Para os 410 anos de Belém, a erveira recomenda o banho “abre caminho”. “Para abrir o caminho sempre da felicidade, para ter muita paz, que continue uma cidade maravilhosa. Eu peço que seja tudo de bom neste ano, muita paz para todos nós e muita saúde para continuar atraindo turistas e investimento”, deseja.
Filhote é o peixe que representa Belém
No Mercado de Peixe, uma das maiores atrações do Ver-O-Peso, cerca de 120 toneladas de pescados típicos da região amazônica e 40 espécies são movimentadas diariamente. Em uma cidade onde o peixe é um dos protagonistas na culinária - claro, ao lado do açaí -, fica até difícil escolher qual melhor representa a cidade. Mas Fernando Souza arrisca: filhote.
“O filhote é o peixe que me representa. Ele é o mais conhecido e procurado aqui no mercado”, diz Fernando, que trabalha há 48 anos no setor. Durante o período de COP30, a área foi uma das mais visitadas do mercado, segundo ele. "Quando os turistas comiam nos restaurantes, eles ficavam curiosos para saber a procedência dos peixes e chegavam aqui. Eles ficavam maravilhados com a variedade de pescados, das águas doces e salgadas, dos rios e mares", orgulha-se.
Para ele, trabalhar nesse espaço é motivo de orgulho pela importância do local para a economia e a cultura da cidade. "Para mim, é um orgulho trabalhar aqui no ícone da nossa cidade", afirma Fernando, que tem visto o mercado evoluir ao longo das décadas. "O Ver-o-Peso, de forma geral, é o ponto principal da economia de Belém", ressalta.
Bolonha, marcado pela arquitetura e pela presença nos churrascos de domingo
Do outro lado da rua, o Mercado Bolonha, que faz parte do Complexo do Ver-O-Peso, concentra também o setor de venda de carnes.
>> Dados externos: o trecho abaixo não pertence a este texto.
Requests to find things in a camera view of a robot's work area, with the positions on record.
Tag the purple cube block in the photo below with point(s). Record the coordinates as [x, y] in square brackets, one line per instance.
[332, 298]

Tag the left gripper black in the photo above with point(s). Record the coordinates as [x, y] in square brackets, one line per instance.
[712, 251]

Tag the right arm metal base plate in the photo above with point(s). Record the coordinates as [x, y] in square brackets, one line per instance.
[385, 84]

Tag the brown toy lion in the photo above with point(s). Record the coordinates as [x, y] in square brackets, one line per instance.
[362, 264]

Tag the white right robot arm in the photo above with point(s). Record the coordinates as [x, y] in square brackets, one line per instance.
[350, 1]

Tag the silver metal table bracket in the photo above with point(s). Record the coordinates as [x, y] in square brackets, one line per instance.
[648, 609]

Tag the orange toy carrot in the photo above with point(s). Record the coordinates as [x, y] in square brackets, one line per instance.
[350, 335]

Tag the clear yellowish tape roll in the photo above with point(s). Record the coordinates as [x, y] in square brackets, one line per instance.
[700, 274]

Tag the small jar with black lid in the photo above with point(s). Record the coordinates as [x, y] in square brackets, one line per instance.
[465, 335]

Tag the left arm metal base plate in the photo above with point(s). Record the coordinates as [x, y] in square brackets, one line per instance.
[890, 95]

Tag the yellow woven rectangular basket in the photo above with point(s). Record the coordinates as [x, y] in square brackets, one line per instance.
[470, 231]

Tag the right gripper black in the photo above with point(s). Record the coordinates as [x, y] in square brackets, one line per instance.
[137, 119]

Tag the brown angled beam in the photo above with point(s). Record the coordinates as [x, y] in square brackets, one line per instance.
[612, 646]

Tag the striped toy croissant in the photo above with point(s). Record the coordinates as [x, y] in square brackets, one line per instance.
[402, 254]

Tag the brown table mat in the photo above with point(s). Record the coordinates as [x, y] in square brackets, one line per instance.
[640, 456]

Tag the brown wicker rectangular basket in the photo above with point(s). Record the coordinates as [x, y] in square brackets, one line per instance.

Além disso, o ambiente possui restaurantes, feira de vinis e CDs, brechós, vendas de artefatos afrorreligiosos e é cenário para ensaios fotográficos. Sebastião Pimentel, 76, no mercado há 65 anos, enfatiza as belezas do espaço, com estruturas e escadarias de ferro, que dão vista panorâmica para a cidade.
"O mercado é referência mundial. Principalmente essa escada aqui atrás, que recebe turistas de todos os lugares", destaca. Ele iniciou a jornada no Bolonha com apenas 11 anos e nunca mais deixou o mercado. "Aqui é uma referência, tanto pela nossa comida, nossa arquitetura, como pela interação das pessoas. O mercado une tudo isso, e é o que torna o Ver-o-Peso tão especial", explica.
Quando perguntado sobre qual carne não pode faltar na mesa do paraense, ele afirma: "A carne para o churrasco. Picanha, costela… E claro, o essencial é o acompanhamento com farinha. Com o tempero bom e a fome, o churrasco fica bom. E o melhor é passar com farinha, aí não tem erro", finaliza.